[Task prompt]
Copy down the listing below exactly, please, including every line.

[[ Data provided, beginning ]]

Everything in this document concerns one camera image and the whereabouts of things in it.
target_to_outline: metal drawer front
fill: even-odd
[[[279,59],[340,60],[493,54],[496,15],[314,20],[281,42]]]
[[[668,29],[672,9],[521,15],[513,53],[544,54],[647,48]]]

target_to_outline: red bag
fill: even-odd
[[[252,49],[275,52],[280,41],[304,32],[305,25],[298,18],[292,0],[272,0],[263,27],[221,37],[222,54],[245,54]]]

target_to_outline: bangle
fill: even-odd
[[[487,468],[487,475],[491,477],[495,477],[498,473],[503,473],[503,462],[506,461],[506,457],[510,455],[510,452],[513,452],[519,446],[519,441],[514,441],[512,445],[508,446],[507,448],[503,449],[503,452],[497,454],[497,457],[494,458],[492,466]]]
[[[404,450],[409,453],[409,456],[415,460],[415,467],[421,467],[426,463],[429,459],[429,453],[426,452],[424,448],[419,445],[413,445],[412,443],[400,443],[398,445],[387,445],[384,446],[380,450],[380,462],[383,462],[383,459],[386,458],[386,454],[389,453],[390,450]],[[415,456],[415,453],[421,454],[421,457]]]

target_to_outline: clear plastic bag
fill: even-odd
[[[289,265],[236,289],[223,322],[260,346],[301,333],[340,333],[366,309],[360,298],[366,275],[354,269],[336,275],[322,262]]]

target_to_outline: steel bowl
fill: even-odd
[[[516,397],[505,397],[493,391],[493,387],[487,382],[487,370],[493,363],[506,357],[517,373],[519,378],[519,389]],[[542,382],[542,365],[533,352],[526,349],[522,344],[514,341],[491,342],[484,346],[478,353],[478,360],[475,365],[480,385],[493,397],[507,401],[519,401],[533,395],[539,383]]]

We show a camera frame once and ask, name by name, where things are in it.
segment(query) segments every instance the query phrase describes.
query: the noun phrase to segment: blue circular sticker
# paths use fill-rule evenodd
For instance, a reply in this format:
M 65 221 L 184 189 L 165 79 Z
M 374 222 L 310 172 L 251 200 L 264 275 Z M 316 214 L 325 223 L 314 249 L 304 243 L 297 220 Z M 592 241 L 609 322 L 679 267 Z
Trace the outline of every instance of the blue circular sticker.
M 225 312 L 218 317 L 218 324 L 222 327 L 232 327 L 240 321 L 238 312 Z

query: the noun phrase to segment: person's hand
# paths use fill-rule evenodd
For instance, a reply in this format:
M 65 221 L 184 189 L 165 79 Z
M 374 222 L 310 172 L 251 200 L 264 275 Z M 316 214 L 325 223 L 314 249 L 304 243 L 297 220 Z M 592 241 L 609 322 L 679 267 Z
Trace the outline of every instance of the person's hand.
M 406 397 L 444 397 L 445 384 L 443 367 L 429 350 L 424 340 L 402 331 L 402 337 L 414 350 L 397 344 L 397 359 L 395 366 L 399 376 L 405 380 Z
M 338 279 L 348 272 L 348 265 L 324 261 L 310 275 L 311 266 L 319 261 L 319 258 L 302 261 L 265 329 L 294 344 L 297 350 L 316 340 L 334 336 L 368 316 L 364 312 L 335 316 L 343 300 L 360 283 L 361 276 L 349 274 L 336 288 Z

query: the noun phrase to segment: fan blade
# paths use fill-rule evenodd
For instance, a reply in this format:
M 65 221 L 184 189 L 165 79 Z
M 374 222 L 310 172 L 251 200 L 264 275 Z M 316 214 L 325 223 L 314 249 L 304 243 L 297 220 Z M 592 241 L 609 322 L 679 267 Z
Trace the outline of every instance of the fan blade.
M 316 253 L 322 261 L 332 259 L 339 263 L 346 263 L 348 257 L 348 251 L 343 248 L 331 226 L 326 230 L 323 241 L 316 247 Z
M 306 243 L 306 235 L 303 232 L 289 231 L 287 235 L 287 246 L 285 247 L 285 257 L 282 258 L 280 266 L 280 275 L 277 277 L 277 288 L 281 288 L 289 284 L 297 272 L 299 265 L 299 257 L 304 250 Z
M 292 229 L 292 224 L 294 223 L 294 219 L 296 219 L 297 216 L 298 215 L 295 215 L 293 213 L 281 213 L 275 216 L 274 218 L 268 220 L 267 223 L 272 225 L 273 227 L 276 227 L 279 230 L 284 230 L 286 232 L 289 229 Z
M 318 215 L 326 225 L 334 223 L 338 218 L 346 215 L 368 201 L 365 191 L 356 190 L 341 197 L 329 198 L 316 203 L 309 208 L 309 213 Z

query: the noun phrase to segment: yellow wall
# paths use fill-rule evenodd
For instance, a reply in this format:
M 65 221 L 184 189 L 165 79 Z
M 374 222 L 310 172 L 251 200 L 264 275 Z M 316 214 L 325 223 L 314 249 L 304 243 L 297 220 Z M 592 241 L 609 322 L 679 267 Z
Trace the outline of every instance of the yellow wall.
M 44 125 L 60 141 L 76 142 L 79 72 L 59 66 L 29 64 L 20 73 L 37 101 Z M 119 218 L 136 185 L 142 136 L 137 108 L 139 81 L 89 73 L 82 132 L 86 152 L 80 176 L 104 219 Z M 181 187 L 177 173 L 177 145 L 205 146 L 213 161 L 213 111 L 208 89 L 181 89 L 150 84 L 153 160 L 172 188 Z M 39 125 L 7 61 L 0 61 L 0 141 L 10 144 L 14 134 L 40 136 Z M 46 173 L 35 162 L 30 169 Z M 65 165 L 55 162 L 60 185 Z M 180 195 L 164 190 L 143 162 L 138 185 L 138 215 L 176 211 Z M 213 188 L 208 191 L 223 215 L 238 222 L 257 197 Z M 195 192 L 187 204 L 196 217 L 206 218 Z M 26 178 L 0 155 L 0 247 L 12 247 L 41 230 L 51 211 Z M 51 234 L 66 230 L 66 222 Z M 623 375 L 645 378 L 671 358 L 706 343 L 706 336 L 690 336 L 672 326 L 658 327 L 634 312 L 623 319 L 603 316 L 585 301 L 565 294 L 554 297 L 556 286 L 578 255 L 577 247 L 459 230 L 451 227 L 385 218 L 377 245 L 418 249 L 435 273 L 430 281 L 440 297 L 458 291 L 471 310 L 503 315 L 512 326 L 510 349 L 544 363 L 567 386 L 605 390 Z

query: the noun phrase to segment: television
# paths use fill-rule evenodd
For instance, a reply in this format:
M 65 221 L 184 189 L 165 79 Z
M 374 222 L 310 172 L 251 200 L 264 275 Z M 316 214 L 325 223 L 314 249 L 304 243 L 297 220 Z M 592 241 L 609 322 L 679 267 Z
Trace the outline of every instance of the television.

[[ Data provided, end ]]

[Answer for the task]
Everything in this document concerns one camera image and the whereabouts of things in it.
target_to_outline: metal drawer front
fill: even-odd
[[[279,59],[340,60],[493,54],[496,15],[314,20],[281,42]]]
[[[668,29],[672,9],[521,15],[513,53],[544,54],[647,48]]]

target_to_outline: red bag
fill: even-odd
[[[252,49],[275,52],[280,41],[304,32],[305,25],[298,18],[292,0],[272,0],[263,27],[221,37],[222,54],[245,54]]]

target_to_outline: bangle
fill: even-odd
[[[487,468],[487,475],[491,477],[495,477],[498,473],[503,473],[503,462],[506,461],[506,457],[510,455],[510,452],[513,452],[519,446],[519,441],[514,441],[512,445],[508,446],[507,448],[503,449],[503,452],[497,454],[497,457],[494,458],[492,466]]]
[[[404,450],[409,453],[409,456],[415,460],[415,467],[421,467],[426,463],[429,459],[429,453],[426,452],[424,448],[419,445],[413,445],[412,443],[400,443],[398,445],[387,445],[384,446],[380,450],[380,462],[383,462],[383,459],[386,458],[386,454],[389,453],[390,450]],[[415,456],[415,453],[421,454],[421,457]]]

target_to_outline: clear plastic bag
fill: even-odd
[[[289,265],[236,289],[223,322],[260,346],[301,333],[340,333],[366,309],[360,298],[366,275],[354,269],[336,275],[322,262]]]

target_to_outline: steel bowl
fill: even-odd
[[[516,397],[505,397],[493,391],[493,387],[487,382],[487,370],[493,363],[506,357],[517,373],[519,378],[519,389]],[[542,382],[542,365],[533,352],[526,349],[522,344],[514,341],[491,342],[484,346],[478,353],[478,360],[475,365],[480,385],[493,397],[507,401],[519,401],[533,395],[539,383]]]

We show a camera frame once and ask, name by name, where things are in it.
segment(query) segments every instance the query phrase describes.
query: the noun phrase to segment: blue circular sticker
# paths use fill-rule evenodd
For instance, a reply in this format:
M 65 221 L 184 189 L 165 79 Z
M 374 222 L 310 172 L 251 200 L 264 275 Z M 316 214 L 325 223 L 314 249 L 304 243 L 297 220 Z M 592 241 L 609 322 L 679 267 Z
Trace the outline of every instance of the blue circular sticker.
M 225 312 L 218 317 L 218 324 L 222 327 L 232 327 L 240 321 L 238 312 Z

query: the noun phrase to segment: person's hand
# paths use fill-rule evenodd
For instance, a reply in this format:
M 65 221 L 184 189 L 165 79 Z
M 374 222 L 310 172 L 251 200 L 264 275 Z M 316 214 L 325 223 L 314 249 L 304 243 L 297 220 Z M 592 241 L 609 322 L 679 267 Z
Trace the outline of every instance of the person's hand.
M 406 397 L 444 397 L 445 384 L 443 367 L 429 350 L 424 340 L 402 331 L 402 337 L 414 350 L 397 344 L 397 359 L 395 366 L 399 376 L 405 380 Z
M 338 279 L 348 272 L 348 265 L 324 261 L 310 275 L 311 266 L 319 261 L 319 258 L 302 261 L 265 329 L 294 344 L 297 350 L 316 340 L 334 336 L 368 316 L 364 312 L 335 316 L 343 300 L 360 283 L 361 276 L 349 274 L 336 288 Z

query: the noun phrase to segment: fan blade
# paths use fill-rule evenodd
For instance, a reply in this format:
M 65 221 L 184 189 L 165 79 Z
M 374 222 L 310 172 L 251 200 L 264 275 Z M 316 214 L 325 223 L 314 249 L 304 243 L 297 220 Z M 592 241 L 609 322 L 679 267 Z
Trace the outline of every instance of the fan blade.
M 316 253 L 322 261 L 332 259 L 339 263 L 346 263 L 348 257 L 348 251 L 343 248 L 331 226 L 326 230 L 323 241 L 316 247 Z
M 306 243 L 306 235 L 303 232 L 289 231 L 287 235 L 287 246 L 285 247 L 285 257 L 282 258 L 280 266 L 280 275 L 277 277 L 277 288 L 281 288 L 289 284 L 297 272 L 299 265 L 299 257 L 304 250 Z
M 292 229 L 292 224 L 294 223 L 294 219 L 296 219 L 297 216 L 298 215 L 295 215 L 293 213 L 281 213 L 275 216 L 274 218 L 268 220 L 267 223 L 272 225 L 273 227 L 276 227 L 279 230 L 284 230 L 286 232 L 289 229 Z
M 318 215 L 326 225 L 334 223 L 338 218 L 346 215 L 368 201 L 365 191 L 356 190 L 341 197 L 329 198 L 316 203 L 309 208 L 309 213 Z

query: the noun phrase to segment: yellow wall
# paths use fill-rule evenodd
For instance, a reply in this format:
M 65 221 L 184 189 L 165 79 Z
M 374 222 L 310 172 L 251 200 L 264 275 Z M 316 214 L 325 223 L 314 249 L 304 243 L 297 220 Z M 592 241 L 609 322 L 679 267 Z
Trace the outline of every instance of the yellow wall.
M 44 125 L 60 141 L 76 142 L 79 72 L 59 66 L 29 64 L 20 73 L 37 101 Z M 119 218 L 136 185 L 142 136 L 137 108 L 139 81 L 89 73 L 82 132 L 86 152 L 80 176 L 104 219 Z M 181 187 L 177 173 L 177 145 L 205 146 L 213 161 L 213 111 L 208 89 L 181 89 L 150 84 L 153 160 L 172 188 Z M 39 125 L 7 61 L 0 61 L 0 141 L 10 144 L 14 134 L 40 136 Z M 46 173 L 35 162 L 30 169 Z M 65 165 L 55 162 L 60 185 Z M 180 195 L 164 190 L 143 162 L 138 185 L 138 215 L 176 211 Z M 213 188 L 208 191 L 223 215 L 238 222 L 257 197 Z M 195 192 L 187 204 L 196 217 L 206 218 Z M 26 178 L 0 155 L 0 247 L 12 247 L 41 230 L 51 211 Z M 51 234 L 66 230 L 66 222 Z M 623 375 L 645 378 L 671 358 L 706 343 L 706 336 L 690 336 L 672 326 L 658 327 L 634 312 L 623 319 L 603 316 L 585 301 L 565 294 L 554 297 L 556 286 L 578 255 L 577 247 L 459 230 L 451 227 L 385 218 L 377 245 L 418 249 L 435 273 L 430 281 L 440 297 L 458 291 L 471 310 L 503 315 L 512 326 L 510 349 L 544 363 L 567 386 L 605 390 Z

query: the noun phrase to segment: television
# paths use fill-rule evenodd
For instance, a reply in this format:
M 65 221 L 184 189 L 165 79 Z
M 374 222 L 310 172 L 251 200 L 264 275 Z M 316 214 L 325 223 L 314 249 L 304 243 L 297 220 Z M 592 241 L 609 322 L 679 267 Z
Trace the outline of every instance of the television.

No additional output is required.